──────── Records for this exercise

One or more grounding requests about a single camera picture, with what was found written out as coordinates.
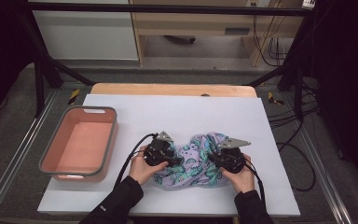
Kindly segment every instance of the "pink plastic tray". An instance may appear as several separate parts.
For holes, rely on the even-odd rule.
[[[58,180],[103,180],[117,128],[117,112],[112,107],[67,109],[39,163],[40,170]]]

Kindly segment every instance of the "wooden edge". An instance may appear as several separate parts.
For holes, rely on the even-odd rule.
[[[257,97],[255,89],[249,86],[135,83],[98,83],[91,94]]]

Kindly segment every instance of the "hand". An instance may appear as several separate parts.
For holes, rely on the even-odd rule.
[[[138,154],[131,159],[130,177],[136,180],[140,185],[146,183],[153,174],[163,170],[168,162],[162,162],[156,166],[149,166],[144,159],[146,147],[141,147]]]
[[[249,161],[251,160],[251,158],[244,153],[243,156],[247,160],[246,164],[250,166],[251,164]],[[255,189],[254,174],[246,166],[244,166],[242,170],[237,174],[232,174],[223,167],[220,168],[220,171],[222,172],[223,176],[229,179],[232,184],[232,187],[237,193],[246,193]]]

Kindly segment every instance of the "aluminum rail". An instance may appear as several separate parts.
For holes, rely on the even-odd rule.
[[[7,166],[4,174],[0,179],[0,203],[4,199],[7,190],[9,189],[11,183],[13,182],[16,173],[20,170],[22,162],[24,161],[29,148],[31,147],[34,139],[36,138],[37,133],[39,132],[40,127],[46,119],[46,116],[53,105],[54,99],[57,95],[58,90],[53,90],[46,100],[46,107],[40,114],[38,118],[35,118],[31,124],[30,129],[27,134],[22,139],[19,147],[13,158],[10,161],[10,164]]]
[[[285,102],[288,103],[290,107],[294,107],[293,100],[290,97],[286,96],[286,94],[283,94],[282,98]],[[299,121],[296,120],[296,126],[299,127],[299,125]],[[333,180],[330,178],[330,174],[324,167],[322,158],[319,156],[317,148],[313,144],[310,135],[308,134],[304,125],[303,128],[301,128],[301,130],[298,132],[298,134],[305,145],[305,151],[307,153],[307,156],[309,157],[310,162],[315,169],[315,173],[320,183],[321,189],[324,192],[324,196],[326,197],[326,200],[330,205],[330,208],[333,212],[334,217],[336,218],[337,223],[352,224],[353,222],[351,221],[351,217],[348,213],[348,210],[346,209],[344,202],[342,202],[341,197],[339,196],[337,189],[333,183]]]

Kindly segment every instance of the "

────────────────

What you are asked to do |
The answer should be a single number: how many lines in the records contain "parts".

Reply to the exercise |
4